The results were announced against the backdrop of a bid from Rupert Murdoch's Twenty-First Century Fox to buy the remaining 61% of Sky it does not already own.

Analysts had hinted at a slowdown in top line growth but the United Kingdom broadcaster saw like-for-like revenues rise by 5% in the three months ended 30 September to £3.3bn - the same rate it delivered in 2016.

Revenues grew five percent to £3.3 billion ($4.4 billion, 3.7 billion euros) over the same period.

The group said fantasy drama Game Of Thrones was now its "most-watched series ever", while it also hailed home-grown series Riviera after it notched up 20 million downloads.

Sky, which is now the subject of a full takeover bid by Rupert Murdoch's 21st Century Fox, said it made a strong start to its new year, with an improvement in revenue and new customer numbers.

The London-listed group has exclusive rights to USA broadcasting giant HBO's television catalogue, which includes the current seventh season of the award-winning show.

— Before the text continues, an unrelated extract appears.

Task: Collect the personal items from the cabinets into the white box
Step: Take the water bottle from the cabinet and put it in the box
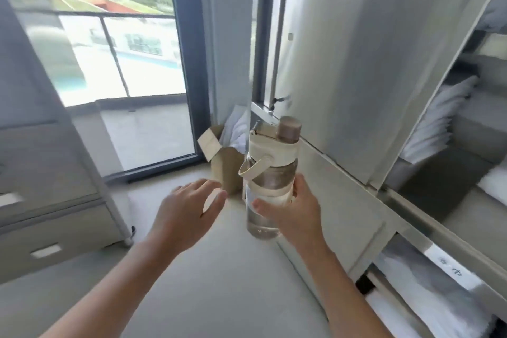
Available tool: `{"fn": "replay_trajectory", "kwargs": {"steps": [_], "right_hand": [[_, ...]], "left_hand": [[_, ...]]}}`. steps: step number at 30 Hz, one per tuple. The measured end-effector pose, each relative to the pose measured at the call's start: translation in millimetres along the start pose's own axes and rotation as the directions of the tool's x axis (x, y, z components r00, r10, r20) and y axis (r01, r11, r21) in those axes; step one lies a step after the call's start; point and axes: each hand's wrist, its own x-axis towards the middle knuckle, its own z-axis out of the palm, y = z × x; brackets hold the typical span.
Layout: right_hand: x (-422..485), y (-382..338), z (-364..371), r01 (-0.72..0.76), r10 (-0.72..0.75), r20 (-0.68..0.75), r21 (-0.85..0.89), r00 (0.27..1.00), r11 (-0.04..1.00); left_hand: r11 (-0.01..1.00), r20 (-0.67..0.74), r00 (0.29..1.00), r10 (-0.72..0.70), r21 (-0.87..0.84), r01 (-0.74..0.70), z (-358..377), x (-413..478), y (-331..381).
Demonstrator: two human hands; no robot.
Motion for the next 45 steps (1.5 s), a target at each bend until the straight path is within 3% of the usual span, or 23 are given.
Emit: {"fn": "replay_trajectory", "kwargs": {"steps": [5,9,15,20,24,31,39,45], "right_hand": [[-48,-55,134,0.144,-0.133,0.216,-0.034,0.967,0.989],[-99,-97,235,0.175,-0.163,0.412,0.011,0.896,0.985],[-163,-154,361,0.165,-0.214,0.669,0.136,0.712,0.977],[-198,-183,441,0.163,-0.277,0.793,0.224,0.543,0.961],[-205,-187,502,0.181,-0.309,0.861,0.256,0.403,0.949],[-220,-184,602,0.239,-0.31,0.939,0.27,0.147,0.933],[-310,-199,705,0.198,-0.241,0.955,0.274,-0.175,0.941],[-387,-192,798,0.252,-0.177,0.951,0.241,-0.253,0.937]], "left_hand": [[0.968,-0.059,0.974,-0.221,0.11,0.226,-77,-93,-107],[0.903,-0.126,0.921,-0.368,0.185,0.387,-146,-168,-172],[0.732,-0.314,0.754,-0.577,0.212,0.648,-231,-280,-235],[0.565,-0.358,0.612,-0.705,0.238,0.79,-255,-342,-275],[0.469,-0.412,0.516,-0.751,0.218,0.856,-253,-363,-304],[0.239,-0.434,0.284,-0.855,0.155,0.959,-249,-390,-348],[-0.082,-0.512,-0.066,-0.856,0.009,0.997,-266,-476,-379],[-0.163,-0.461,-0.196,-0.866,-0.112,0.98,-264,-559,-451]]}}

Ahead of the meeting some shareholders had said they were planning to oppose Murdoch's re-election because they did not believe he could effectively represent independent investors as he is also chief executive of Twenty-First Century Fox FOXA.O . Darroch's total annual packet more than trebled to £16.3 million in Sky's last financial year despite annual profits taking a knock from the escalating cost of broadcasting live Premier League football.

In the United Kingdom and Ireland Sky continued the momentum it built towards the end of previous year, with revenues up 4% and EBITDA rising 11% to £452mln.

Earlier this year, the deal was referred by Karen Bradley, the secretary of state for culture, media and sport, to the Competition and Markets Authority (CMA) on the grounds of concerns about media plurality and broadcasting standards. The CMA will seek to prevent "any one media owner, or voice, having too much influence over public opinion and the political agenda", it said in the statement. With respect to media plurality, the CMA will assess the current level of media plurality in the United Kingdom, the extent to which the deal reduces that level of media plurality, and whether the remaining level of plurality of persons with control of media companies would be sufficient. Along with the general landscape of news consumption in the United Kingdom, two key questions here are whether and how the ability of the Murdoch Family Trust to control or influence editorial and commercial decisions at Sky News will change as a result of the merger; and whether and how the ability of the MFT to influence the political agenda will change as a result of the transaction.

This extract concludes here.